Speckled beige stucco, a protruding fire escape and a faded marque out front: the Erie County Health Mall wouldn’t exactly have stuck out to drivers zipping down Broadway Avenue.
That’s changed. It’s now home to a mural with billowing white clouds and a deep blue sky.
The mural is more than a pretty decoration, it marks the first publicly funded art installation to come out of a new Erie County program.
“We are a better community when we have art in all the communities, all the neighborhoods across our region,” Erie County Executive Mark Poloncarz said during an unveiling ceremony for the mural on Friday. “It reminds people that they matter.”
Erie County commissioned the mural under the Public Art Act, which was passed in 2023. That law allows the county to spend up to 1% of its total construction budget to commission and maintain public art installations. A second public art unveiling is slated for later this month, with more to follow.
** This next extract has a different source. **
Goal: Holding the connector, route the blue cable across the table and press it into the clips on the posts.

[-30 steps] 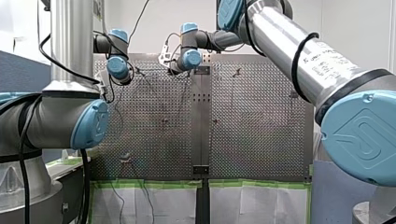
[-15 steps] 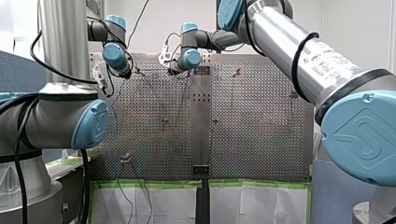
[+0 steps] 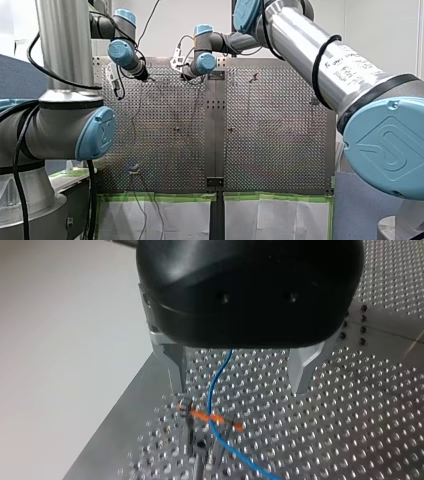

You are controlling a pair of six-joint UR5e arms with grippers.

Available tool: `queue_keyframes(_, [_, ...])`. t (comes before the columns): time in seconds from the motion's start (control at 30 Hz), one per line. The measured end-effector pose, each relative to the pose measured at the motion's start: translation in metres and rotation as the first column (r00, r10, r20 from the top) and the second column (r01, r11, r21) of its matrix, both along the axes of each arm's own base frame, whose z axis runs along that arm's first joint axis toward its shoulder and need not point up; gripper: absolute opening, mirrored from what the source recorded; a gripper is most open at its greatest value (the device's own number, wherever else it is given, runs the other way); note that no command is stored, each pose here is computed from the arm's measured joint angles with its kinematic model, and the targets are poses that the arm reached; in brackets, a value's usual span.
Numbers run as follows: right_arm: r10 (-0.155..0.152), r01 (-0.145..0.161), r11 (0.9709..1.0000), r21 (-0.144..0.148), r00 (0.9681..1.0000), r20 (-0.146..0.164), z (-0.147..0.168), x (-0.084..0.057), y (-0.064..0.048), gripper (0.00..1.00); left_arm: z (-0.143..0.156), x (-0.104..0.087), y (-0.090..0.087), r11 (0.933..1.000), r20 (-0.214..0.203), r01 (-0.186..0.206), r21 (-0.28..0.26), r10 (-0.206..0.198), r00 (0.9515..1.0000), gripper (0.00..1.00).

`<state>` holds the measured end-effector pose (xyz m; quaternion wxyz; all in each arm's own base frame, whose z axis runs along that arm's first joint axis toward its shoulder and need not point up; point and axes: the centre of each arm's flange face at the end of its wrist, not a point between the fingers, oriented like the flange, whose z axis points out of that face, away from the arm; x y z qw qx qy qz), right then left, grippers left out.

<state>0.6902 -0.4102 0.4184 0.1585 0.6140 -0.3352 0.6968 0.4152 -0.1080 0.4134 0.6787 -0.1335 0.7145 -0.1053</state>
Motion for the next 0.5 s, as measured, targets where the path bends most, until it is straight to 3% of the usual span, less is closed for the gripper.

“There were all these types of bids that the county were putting out that small business owners had an opportunity to engage in a county contract, but I noticed that artists were left out,” State Senator April Baskin, who spearheaded the effort to pass the Public Art Act during her time in the ounty legislature, said at Friday’s unveiling ceremony. “We often think of them as these eclectic beings that create art for just our entertainment, but artists have bills, and artists have supplies, and artists have facilities that they have to run, and they, too, deserve to be a legitimate contractor.”
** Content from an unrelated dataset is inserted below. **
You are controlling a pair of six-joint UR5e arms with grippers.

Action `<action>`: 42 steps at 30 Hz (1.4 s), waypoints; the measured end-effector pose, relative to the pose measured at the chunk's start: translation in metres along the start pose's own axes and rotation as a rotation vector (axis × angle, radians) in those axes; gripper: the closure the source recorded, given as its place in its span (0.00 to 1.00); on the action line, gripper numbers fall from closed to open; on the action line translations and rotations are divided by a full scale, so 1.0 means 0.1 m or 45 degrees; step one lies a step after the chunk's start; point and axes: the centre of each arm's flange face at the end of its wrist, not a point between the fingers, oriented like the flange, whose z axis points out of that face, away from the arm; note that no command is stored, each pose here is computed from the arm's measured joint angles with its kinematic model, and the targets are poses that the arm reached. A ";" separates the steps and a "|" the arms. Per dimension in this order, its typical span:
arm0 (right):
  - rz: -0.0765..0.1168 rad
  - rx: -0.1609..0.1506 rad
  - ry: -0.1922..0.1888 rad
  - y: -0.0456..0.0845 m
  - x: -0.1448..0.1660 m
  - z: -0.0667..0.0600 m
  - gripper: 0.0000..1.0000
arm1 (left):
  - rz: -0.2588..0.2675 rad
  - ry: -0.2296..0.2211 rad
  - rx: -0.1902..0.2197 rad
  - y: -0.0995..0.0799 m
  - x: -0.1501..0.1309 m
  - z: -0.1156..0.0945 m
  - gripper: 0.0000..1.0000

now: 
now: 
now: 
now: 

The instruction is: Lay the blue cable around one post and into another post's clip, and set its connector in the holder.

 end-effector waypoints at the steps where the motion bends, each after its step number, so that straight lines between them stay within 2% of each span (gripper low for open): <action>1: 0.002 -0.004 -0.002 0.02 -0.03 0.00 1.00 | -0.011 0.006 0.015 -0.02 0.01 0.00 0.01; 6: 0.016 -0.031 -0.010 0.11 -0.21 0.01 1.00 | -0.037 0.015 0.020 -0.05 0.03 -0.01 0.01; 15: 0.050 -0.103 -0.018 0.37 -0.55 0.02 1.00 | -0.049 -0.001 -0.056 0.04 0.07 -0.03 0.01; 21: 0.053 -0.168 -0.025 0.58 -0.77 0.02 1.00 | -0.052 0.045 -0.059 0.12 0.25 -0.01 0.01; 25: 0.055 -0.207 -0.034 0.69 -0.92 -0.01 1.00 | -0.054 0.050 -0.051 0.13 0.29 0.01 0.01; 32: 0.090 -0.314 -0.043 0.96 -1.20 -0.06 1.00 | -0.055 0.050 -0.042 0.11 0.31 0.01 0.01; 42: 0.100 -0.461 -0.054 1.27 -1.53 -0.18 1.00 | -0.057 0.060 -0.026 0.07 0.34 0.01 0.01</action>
Laura Valkwitch, the artist who painted the mural, said working on the mural allowed her to meet residents of the Broadway-Fillmore neighborhood. Community members and health mall staff gave her suggestions and encouraged her to keep working on hot days.
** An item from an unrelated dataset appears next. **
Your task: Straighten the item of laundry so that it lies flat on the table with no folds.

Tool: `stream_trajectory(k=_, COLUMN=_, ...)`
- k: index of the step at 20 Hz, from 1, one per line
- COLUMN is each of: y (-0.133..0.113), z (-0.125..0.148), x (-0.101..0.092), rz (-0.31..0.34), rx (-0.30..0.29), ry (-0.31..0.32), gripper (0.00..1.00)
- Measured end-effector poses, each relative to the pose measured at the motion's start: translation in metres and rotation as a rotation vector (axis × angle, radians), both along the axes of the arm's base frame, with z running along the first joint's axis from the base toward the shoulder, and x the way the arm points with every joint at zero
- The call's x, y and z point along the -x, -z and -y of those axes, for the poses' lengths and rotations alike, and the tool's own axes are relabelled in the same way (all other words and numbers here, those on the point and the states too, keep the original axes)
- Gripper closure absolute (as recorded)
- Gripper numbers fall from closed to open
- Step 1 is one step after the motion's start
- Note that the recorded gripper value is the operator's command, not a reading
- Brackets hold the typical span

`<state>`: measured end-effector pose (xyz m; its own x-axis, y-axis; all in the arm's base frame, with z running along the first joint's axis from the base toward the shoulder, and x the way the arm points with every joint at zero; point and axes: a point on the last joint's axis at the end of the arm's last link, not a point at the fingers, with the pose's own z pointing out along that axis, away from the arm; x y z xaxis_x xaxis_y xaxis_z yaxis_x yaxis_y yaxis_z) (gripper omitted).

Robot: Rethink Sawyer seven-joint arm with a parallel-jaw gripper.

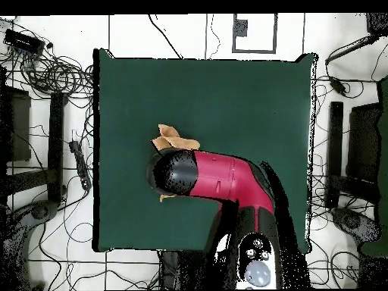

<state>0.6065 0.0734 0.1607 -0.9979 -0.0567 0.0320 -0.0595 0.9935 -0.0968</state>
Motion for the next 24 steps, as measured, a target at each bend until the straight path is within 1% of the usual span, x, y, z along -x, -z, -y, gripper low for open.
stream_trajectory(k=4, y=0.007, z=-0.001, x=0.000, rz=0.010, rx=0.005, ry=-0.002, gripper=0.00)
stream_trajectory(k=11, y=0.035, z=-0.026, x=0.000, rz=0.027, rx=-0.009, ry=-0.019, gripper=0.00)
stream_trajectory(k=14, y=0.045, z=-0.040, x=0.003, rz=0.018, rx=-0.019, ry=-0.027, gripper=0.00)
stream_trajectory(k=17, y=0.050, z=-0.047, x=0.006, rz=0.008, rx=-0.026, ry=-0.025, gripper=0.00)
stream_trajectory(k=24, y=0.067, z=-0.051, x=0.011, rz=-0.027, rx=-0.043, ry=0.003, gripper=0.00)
“It gives the community identity,” Valkwitch said of her work. “It reminds us that beauty and meaning are not confined to museums, that they belong in our everyday lives.”
Valkwitch and the other artists commissioned by the county were selected in a competitive process overseen by the Erie County Arts in Public Places Committee. Buffalo-born artist Alexa Wajed chairs that committee, which is made up of volunteers who are “local experts in art, architecture and cultural history,” according to a statement from Poloncarz’s office. The committee selected Valkwitch’s proposal from a group of more than 50.
The new county program builds on the Public Art Initiative, which was jointly created by Erie County and the AKG Art Museum. Since it launched in 2013, that initiative has funded 60 art installations and residencies, according to the AKG’s website.